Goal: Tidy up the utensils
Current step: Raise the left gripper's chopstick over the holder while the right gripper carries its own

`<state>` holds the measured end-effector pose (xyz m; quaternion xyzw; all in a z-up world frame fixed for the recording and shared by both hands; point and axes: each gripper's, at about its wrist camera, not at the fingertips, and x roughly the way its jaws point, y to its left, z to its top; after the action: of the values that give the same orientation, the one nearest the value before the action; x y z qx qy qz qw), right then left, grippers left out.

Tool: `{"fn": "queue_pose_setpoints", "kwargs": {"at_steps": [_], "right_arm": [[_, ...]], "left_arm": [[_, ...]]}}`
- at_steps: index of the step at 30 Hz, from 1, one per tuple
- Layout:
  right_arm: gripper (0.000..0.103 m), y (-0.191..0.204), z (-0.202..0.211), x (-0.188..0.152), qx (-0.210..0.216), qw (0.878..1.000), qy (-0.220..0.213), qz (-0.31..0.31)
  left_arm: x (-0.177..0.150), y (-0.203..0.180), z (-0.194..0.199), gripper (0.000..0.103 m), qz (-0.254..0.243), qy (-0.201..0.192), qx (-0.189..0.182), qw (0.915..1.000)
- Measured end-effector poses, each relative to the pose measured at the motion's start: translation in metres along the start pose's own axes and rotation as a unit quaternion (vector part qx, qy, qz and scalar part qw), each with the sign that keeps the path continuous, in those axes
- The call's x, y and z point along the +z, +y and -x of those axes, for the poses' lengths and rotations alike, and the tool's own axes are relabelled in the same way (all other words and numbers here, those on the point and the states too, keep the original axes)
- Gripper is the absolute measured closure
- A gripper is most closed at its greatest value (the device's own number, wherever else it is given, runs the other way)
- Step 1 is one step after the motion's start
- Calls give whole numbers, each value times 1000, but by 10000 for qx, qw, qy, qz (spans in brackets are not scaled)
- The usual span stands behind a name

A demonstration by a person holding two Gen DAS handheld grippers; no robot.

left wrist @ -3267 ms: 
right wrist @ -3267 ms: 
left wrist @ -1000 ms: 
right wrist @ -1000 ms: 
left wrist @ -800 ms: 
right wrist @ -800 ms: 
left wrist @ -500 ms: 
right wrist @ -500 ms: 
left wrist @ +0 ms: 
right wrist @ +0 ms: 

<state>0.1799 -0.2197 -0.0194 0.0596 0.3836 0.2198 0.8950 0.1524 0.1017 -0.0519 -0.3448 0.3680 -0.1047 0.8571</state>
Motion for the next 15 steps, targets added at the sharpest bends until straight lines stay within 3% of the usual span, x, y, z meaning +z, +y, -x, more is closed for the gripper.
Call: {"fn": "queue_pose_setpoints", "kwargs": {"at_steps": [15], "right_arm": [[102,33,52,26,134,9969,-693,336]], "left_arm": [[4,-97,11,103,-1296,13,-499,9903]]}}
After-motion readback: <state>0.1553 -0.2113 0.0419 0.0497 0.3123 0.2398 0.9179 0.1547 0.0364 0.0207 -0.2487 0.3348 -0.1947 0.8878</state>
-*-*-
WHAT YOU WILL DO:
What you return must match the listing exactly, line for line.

OUTPUT BELOW:
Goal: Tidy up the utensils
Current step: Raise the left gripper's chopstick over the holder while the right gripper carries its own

`<state>` holds the measured end-effector pose (xyz m; quaternion xyzw; all in a z-up world frame fixed for the recording and shared by both hands; point and axes: each gripper's, at about its wrist camera, not at the fingertips, and x roughly the way its jaws point, y to its left, z to its top; after the action: of the values that give the same orientation, the one nearest the value before the action; x y z qx qy qz qw), right then left, grippers left out.

Tool: `{"fn": "queue_pose_setpoints", "kwargs": {"at_steps": [_], "right_arm": [[_, ...]], "left_arm": [[_, ...]]}}`
- at_steps: index of the step at 30 Hz, from 1, one per tuple
- Layout:
  right_arm: gripper (0.000..0.103 m), y (-0.191..0.204), z (-0.202..0.211), x (-0.188..0.152), qx (-0.210..0.216), qw (0.878..1.000), qy (-0.220..0.213), qz (-0.31..0.31)
  left_arm: x (-0.177..0.150), y (-0.203..0.180), z (-0.194..0.199), gripper (0.000..0.103 m), qz (-0.254..0.243), qy (-0.201..0.192), qx (-0.189..0.182), qw (0.915..1.000)
- Measured end-effector poses, each relative to the pose measured at the motion's start: translation in metres along the start pose's own axes and rotation as a unit quaternion (vector part qx, qy, qz and scalar part qw), each with the sign that keeps the path continuous, in those axes
- The call's x, y and z point along the +z, +y and -x of those axes, for the poses' lengths and rotations alike, and the tool's own axes are relabelled in the same way (all other words and numbers here, those on the point and the states too, keep the original axes)
- Gripper is the absolute measured closure
- A gripper is most closed at its greatest value (the device's own number, wherever else it is given, runs the other way)
- Step 1 is one step after the motion's start
- Calls give whole numbers, each value times 1000, but by 10000 for qx, qw, qy, qz (spans in brackets are not scaled)
- The usual span stands behind a name

A demonstration by a person holding two Gen DAS handheld grippers; no robot.

left wrist @ -3267 ms: 
right wrist @ -3267 ms: 
left wrist @ -1000 ms: 
right wrist @ -1000 ms: 
left wrist @ -800 ms: 
right wrist @ -800 ms: 
left wrist @ -500 ms: 
right wrist @ -500 ms: 
left wrist @ +0 ms: 
right wrist @ +0 ms: 

<state>0.1799 -0.2197 -0.0194 0.0596 0.3836 0.2198 0.8950 0.1524 0.1017 -0.0519 -0.3448 0.3680 -0.1047 0.8571</state>
Motion for the next 15 steps, targets added at the sharpest bends until straight lines stay within 3% of the usual span, x, y, z meaning +z, +y, -x, more is closed for the gripper.
Call: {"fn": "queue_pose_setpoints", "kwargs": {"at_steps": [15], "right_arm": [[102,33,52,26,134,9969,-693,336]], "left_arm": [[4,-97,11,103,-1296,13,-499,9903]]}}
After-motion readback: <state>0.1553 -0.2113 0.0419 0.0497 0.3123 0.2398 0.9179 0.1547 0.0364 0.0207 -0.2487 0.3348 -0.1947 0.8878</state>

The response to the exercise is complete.